— Task brief —
Each line below from the one containing "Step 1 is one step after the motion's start" through the one containing "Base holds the" should be output exactly as it stands, and no other line should appear.

Items listed in a dataset:
::::::::

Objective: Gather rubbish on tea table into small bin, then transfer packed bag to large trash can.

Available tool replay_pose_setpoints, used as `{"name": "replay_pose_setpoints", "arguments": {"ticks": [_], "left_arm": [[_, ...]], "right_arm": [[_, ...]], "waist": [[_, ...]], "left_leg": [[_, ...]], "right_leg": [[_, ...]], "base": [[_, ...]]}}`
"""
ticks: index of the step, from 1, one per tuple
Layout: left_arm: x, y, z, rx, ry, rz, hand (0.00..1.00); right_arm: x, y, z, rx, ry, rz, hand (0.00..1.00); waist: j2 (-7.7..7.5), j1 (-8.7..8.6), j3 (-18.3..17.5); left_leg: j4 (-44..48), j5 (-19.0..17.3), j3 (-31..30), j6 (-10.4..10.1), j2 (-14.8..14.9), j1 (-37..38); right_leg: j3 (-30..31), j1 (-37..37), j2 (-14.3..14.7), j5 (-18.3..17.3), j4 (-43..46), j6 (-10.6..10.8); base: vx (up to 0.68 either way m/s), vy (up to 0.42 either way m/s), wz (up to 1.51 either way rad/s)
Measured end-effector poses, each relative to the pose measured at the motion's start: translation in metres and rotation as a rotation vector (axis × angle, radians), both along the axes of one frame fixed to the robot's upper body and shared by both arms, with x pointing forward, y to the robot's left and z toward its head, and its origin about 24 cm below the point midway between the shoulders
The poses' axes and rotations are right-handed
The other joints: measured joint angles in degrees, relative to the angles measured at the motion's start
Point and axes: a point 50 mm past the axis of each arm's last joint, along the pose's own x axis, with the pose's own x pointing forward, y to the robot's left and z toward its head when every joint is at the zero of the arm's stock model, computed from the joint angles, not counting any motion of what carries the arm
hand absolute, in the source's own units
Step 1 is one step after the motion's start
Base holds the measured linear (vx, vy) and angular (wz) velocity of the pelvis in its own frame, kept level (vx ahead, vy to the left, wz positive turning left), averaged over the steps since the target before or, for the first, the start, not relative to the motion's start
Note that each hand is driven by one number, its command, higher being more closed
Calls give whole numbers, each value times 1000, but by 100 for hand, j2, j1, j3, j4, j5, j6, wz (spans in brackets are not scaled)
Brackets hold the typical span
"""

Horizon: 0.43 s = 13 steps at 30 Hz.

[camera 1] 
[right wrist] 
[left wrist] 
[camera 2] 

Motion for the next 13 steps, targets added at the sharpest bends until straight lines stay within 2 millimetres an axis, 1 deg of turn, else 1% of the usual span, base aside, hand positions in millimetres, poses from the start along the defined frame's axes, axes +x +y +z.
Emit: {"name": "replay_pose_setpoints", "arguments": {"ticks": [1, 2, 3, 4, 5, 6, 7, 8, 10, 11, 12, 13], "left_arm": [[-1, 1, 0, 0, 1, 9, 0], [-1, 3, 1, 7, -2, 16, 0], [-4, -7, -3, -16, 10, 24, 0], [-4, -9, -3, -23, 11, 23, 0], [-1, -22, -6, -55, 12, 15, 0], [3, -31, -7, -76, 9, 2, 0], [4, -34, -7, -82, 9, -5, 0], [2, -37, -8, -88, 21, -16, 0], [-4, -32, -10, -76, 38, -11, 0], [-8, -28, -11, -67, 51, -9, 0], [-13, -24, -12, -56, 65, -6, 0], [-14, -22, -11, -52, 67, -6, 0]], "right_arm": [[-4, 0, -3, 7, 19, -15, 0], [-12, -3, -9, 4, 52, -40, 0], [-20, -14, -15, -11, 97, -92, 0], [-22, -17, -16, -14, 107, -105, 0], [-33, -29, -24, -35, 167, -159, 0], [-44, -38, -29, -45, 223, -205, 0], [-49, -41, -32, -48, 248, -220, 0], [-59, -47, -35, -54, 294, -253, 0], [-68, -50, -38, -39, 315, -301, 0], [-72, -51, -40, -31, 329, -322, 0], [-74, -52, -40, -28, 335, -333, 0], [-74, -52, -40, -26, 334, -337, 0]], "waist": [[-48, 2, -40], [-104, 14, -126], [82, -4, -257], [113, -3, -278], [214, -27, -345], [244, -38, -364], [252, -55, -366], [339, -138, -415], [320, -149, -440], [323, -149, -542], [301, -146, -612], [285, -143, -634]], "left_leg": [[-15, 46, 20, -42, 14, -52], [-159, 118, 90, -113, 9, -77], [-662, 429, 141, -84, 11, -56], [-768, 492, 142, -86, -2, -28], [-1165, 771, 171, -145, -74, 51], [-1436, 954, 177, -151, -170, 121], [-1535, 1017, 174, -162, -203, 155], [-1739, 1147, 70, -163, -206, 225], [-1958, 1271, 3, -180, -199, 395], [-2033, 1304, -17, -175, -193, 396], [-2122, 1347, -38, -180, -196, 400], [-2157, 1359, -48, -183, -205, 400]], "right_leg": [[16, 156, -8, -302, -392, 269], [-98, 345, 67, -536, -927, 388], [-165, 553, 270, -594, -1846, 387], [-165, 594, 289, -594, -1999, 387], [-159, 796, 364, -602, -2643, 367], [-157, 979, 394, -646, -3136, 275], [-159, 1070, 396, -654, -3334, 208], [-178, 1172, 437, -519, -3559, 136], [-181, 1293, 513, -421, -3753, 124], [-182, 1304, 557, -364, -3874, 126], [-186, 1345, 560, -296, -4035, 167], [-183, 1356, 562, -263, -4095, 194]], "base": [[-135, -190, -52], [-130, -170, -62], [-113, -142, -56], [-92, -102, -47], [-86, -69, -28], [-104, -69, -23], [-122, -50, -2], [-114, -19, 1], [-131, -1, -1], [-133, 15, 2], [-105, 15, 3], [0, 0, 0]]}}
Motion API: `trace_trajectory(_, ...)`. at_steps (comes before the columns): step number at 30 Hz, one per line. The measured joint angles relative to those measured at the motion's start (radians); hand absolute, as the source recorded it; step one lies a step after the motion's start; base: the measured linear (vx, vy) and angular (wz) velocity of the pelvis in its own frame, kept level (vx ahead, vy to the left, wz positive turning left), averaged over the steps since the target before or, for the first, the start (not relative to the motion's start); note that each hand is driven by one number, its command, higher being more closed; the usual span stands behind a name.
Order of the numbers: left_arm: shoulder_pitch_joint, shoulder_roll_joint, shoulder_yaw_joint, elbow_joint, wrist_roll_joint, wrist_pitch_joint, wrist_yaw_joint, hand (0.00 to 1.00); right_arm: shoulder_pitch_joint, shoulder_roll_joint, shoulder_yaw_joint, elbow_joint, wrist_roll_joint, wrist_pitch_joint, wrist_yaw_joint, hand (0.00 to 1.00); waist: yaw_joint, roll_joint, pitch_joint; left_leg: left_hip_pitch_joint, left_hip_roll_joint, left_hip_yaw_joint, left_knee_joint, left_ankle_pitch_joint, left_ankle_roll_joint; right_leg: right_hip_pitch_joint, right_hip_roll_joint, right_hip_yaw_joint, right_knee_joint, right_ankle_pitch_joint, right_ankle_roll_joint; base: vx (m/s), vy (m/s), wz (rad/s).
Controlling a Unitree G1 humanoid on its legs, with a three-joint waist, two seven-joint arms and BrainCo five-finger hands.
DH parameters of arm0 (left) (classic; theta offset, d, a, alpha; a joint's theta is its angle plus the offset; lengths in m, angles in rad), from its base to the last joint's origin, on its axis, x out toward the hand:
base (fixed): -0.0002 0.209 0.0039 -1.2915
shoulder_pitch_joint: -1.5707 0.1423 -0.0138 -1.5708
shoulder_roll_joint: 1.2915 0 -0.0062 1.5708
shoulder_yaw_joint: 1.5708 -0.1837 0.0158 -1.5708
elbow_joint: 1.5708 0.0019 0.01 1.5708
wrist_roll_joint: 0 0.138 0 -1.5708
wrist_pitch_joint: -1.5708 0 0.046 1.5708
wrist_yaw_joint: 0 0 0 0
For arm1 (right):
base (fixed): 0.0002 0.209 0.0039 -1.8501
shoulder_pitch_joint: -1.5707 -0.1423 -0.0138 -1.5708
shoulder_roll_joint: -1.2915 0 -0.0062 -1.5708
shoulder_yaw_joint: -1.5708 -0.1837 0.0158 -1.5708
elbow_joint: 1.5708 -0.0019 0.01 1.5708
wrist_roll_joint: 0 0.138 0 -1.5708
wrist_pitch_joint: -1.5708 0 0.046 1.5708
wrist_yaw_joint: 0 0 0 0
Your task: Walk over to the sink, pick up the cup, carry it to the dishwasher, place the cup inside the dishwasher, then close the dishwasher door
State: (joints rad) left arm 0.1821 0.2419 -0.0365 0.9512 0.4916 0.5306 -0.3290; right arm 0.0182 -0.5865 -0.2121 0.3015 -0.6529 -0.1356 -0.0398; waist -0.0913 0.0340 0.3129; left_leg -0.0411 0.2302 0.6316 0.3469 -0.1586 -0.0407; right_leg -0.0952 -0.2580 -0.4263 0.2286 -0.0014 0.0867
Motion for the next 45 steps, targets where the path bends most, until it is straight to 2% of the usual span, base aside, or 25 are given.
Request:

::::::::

— Result for this task —
Step 1 is one step after the motion's start
Base holds the measured linear (vx, vy) and angular (wz) velocity of the pelvis in its own frame, kept level (vx ahead, vy to the left, wz positive turning left), averaged over the steps since the target before or, for the first, the start, not relative to the motion's start

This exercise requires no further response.